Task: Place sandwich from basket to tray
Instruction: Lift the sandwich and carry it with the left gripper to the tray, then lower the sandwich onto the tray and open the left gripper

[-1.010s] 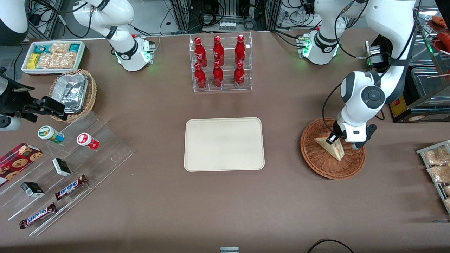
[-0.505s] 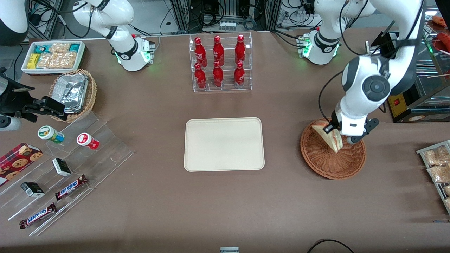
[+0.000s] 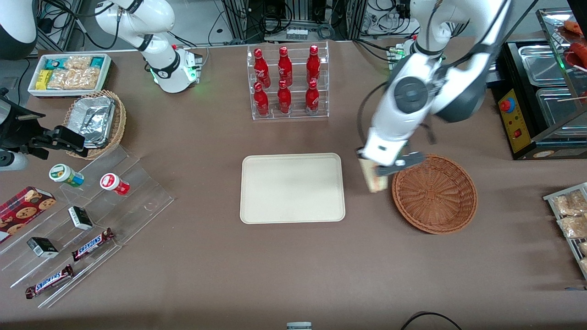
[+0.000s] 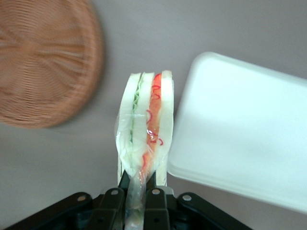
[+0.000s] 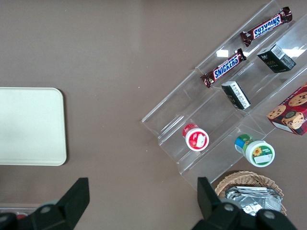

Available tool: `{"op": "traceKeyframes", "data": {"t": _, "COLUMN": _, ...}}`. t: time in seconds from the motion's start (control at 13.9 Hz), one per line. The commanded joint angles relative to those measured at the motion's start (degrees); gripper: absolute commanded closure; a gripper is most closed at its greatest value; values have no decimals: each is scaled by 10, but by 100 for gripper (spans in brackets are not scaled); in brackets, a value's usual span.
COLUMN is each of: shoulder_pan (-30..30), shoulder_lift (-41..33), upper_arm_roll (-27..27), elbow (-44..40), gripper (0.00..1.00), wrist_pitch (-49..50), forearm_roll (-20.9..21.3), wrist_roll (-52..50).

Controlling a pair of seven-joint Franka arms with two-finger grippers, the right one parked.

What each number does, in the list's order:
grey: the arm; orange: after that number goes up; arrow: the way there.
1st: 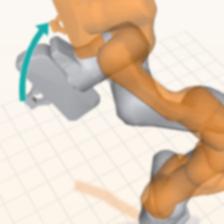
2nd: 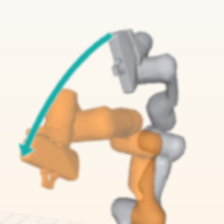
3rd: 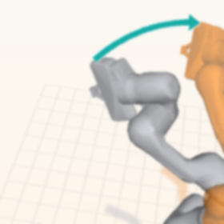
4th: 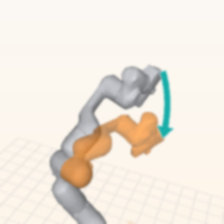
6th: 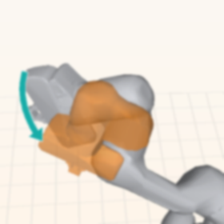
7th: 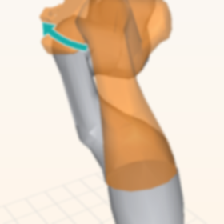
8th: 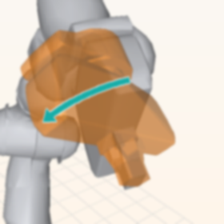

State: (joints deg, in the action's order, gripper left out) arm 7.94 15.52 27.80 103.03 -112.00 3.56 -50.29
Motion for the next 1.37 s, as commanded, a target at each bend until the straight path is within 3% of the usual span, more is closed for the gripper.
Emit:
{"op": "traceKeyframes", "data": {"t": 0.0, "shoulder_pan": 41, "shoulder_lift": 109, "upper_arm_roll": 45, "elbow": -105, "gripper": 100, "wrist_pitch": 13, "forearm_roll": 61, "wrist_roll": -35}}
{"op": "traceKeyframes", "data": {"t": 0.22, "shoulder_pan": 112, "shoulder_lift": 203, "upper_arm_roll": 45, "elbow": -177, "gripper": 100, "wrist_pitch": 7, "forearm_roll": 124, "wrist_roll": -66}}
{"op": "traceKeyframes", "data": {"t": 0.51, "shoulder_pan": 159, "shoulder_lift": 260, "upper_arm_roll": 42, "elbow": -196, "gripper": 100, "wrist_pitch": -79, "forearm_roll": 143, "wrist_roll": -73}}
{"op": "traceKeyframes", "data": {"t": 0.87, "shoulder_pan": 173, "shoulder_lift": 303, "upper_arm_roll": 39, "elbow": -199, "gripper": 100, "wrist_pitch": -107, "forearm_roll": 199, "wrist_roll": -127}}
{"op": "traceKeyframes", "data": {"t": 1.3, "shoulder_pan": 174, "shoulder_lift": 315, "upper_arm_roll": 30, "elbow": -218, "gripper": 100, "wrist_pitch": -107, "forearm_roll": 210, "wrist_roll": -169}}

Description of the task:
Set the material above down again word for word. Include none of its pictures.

Exercise solution:
Task: Place sandwich from basket to tray
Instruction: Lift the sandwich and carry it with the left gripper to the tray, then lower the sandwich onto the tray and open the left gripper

[-1.010s] 
[-0.505s] 
[+0.000s] 
[+0.000s] 
[+0.000s] 

Available tool: `{"op": "traceKeyframes", "data": {"t": _, "COLUMN": _, ...}}`. t: time in seconds from the motion's start (control at 13.9 Hz), one per line. The commanded joint angles relative to those measured at the motion's start (degrees); gripper: absolute commanded closure; a gripper is most closed at its greatest value; values have no decimals: each is scaled by 10, but by 100 for gripper (spans in brackets are not scaled); in brackets, a value's usual span.
COLUMN is each of: shoulder_pan (-30..30), shoulder_lift (-41..33), upper_arm_roll (-27..27), elbow (-44..40), gripper (0.00..1.00), wrist_pitch (-49..50), forearm_roll (-20.9..21.3), wrist_roll (-52..50).

Controlling a pair of seven-joint Franka arms with two-finger grippers, the right one parked.

What each number does, in the list's order:
grey: the arm; orange: after that number goes up; arrow: the way there.
1st: 
2nd: 
3rd: 
4th: 
6th: 
7th: 
8th: 

State: (joints deg, in the action's order, gripper left out) arm 7.94 15.52 27.80 103.03 -112.00 3.56 -50.29
Motion for the next 1.37 s, as commanded, a target at each bend until the straight path is within 3% of the usual span, more is closed for the gripper.
Emit:
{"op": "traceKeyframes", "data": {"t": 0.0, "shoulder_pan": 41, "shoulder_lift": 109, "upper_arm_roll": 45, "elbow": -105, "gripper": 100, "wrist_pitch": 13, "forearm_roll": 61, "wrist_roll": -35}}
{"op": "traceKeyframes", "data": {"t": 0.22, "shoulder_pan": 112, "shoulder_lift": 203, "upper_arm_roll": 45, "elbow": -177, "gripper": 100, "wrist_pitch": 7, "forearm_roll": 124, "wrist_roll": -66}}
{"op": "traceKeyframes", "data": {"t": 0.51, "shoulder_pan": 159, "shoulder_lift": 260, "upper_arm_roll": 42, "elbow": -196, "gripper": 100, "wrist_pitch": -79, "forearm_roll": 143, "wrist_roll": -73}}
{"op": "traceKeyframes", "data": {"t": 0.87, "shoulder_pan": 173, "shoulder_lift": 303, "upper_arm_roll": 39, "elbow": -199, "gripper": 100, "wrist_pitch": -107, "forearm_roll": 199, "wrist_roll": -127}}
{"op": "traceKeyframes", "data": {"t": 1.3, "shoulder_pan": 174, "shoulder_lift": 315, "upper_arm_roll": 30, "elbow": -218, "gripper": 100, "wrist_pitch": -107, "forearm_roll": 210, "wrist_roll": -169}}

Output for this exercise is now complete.